The :lang() pseudo-selector does not inherit the content language from its parent element or the HTTP Content-Language header. KHTML already has code for both of these inheritance paths. rdar://problem/3611451
Created attachment 12107 [details] Proposed patch Test implements simple inheritance checking of LANG. The check for HTTP content-language has not been added.
Created attachment 12108 [details] Test of inheriting LANG
Created attachment 12109 [details] Another LANG inheritance test
Comment on attachment 12107 [details] Proposed patch Nice to see this finally getting ported over. I think it would be appropriate to add a comment/FIXME or two about the missing features (ie, no support for HTTP content-language or xml:lang (though as you explained that has not been defined)). We also usually put the patch, the tests (and their expected results) and the ChangeLogs together in one patch to be easily landed.
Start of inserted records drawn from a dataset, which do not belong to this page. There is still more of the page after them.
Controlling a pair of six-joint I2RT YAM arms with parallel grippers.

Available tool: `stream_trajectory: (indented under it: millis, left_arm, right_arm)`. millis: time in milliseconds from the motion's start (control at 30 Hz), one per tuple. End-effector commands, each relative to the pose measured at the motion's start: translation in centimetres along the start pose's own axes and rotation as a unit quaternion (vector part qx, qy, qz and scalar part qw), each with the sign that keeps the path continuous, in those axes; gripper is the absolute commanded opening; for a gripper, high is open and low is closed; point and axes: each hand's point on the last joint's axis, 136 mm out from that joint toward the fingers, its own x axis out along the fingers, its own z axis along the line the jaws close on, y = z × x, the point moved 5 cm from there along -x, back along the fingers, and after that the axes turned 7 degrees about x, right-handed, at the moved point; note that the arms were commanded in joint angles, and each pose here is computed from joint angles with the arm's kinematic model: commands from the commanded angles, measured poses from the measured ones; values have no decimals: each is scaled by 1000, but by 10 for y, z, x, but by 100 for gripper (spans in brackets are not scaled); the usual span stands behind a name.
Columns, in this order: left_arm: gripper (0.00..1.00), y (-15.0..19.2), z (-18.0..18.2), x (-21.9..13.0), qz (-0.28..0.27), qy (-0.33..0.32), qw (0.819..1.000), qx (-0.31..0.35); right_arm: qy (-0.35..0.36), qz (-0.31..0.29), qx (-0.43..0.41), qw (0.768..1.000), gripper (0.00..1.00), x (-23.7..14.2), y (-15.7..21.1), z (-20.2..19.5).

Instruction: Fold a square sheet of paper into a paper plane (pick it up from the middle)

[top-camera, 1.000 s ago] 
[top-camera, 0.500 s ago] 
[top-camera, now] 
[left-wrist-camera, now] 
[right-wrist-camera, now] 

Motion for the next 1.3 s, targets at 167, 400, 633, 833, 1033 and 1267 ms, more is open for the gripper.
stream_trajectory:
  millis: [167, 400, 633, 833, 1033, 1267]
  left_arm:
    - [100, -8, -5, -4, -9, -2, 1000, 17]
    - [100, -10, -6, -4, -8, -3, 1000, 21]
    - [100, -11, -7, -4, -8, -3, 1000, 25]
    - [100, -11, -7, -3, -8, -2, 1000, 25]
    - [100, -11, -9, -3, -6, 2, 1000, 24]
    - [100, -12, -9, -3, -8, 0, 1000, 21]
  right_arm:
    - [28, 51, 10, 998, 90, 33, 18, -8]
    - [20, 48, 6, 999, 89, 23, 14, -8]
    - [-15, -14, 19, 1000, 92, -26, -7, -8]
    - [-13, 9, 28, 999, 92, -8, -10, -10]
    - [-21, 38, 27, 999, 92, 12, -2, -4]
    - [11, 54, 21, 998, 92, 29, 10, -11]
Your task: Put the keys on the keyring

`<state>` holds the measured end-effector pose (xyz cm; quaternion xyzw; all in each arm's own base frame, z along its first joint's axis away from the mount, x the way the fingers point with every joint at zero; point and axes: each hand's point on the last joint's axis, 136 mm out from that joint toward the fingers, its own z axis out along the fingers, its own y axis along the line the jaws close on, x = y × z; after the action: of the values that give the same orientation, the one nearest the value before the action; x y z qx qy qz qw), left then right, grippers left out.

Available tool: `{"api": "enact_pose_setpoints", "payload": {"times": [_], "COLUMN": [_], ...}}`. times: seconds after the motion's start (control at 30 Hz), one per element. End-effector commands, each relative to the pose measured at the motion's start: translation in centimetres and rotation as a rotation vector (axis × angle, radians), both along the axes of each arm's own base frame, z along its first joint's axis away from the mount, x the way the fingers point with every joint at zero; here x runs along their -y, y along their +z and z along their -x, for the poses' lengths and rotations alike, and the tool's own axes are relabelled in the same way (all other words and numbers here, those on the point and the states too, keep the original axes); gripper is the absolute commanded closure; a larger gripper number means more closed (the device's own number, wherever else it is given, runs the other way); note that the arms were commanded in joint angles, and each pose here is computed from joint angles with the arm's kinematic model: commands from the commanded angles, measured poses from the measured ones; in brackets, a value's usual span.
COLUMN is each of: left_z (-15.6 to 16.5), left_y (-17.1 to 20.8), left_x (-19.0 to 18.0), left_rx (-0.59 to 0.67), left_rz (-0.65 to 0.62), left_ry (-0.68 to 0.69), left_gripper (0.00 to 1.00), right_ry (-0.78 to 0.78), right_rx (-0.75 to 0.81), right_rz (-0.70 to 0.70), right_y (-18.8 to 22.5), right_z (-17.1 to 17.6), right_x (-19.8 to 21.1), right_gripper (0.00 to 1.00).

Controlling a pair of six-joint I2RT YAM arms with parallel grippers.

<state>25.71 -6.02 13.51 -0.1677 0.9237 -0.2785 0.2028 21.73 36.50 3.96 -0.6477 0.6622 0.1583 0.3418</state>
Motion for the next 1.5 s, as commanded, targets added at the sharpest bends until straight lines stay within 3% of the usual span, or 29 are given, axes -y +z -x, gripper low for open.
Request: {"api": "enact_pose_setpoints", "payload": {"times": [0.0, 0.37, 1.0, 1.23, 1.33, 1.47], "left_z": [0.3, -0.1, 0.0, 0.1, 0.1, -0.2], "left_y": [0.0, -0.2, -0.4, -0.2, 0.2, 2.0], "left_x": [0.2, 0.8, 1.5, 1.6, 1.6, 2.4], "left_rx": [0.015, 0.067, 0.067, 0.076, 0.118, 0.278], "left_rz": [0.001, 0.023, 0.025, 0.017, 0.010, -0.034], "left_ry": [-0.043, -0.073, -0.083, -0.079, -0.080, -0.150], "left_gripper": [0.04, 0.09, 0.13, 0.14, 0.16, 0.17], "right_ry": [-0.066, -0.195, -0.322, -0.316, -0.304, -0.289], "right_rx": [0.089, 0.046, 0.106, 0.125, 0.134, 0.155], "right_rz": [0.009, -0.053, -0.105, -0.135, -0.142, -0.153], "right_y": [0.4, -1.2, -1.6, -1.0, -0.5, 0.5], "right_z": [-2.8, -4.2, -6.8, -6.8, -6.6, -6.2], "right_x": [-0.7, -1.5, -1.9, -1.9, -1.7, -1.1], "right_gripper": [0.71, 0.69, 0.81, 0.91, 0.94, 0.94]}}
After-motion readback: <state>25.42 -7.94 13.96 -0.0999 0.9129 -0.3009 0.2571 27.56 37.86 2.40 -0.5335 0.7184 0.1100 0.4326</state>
We have a prepare-ChangeLog script to make the ChangeLog and svn-create-patch script to create the patch. Only one semi-color required here. + Node *n = e->parent();; I also have a few style nits. We put the * on the otherside + Node *n = e->parent();; Single line if statements don't get curly-braces. + if (n->isElementNode()) { + value = static_cast<Element*>(n)->getAttribute(langAttr); + } r- for now.
Created attachment 12133 [details] Patch Patch with comments and test-case
Comment on attachment 12133 [details] Patch I'm a bit concerned about the performance of this approach, since you'll end up crawling up a lot of nodes. We also need to do something about style sharing. :lang is going to get confused by it right now.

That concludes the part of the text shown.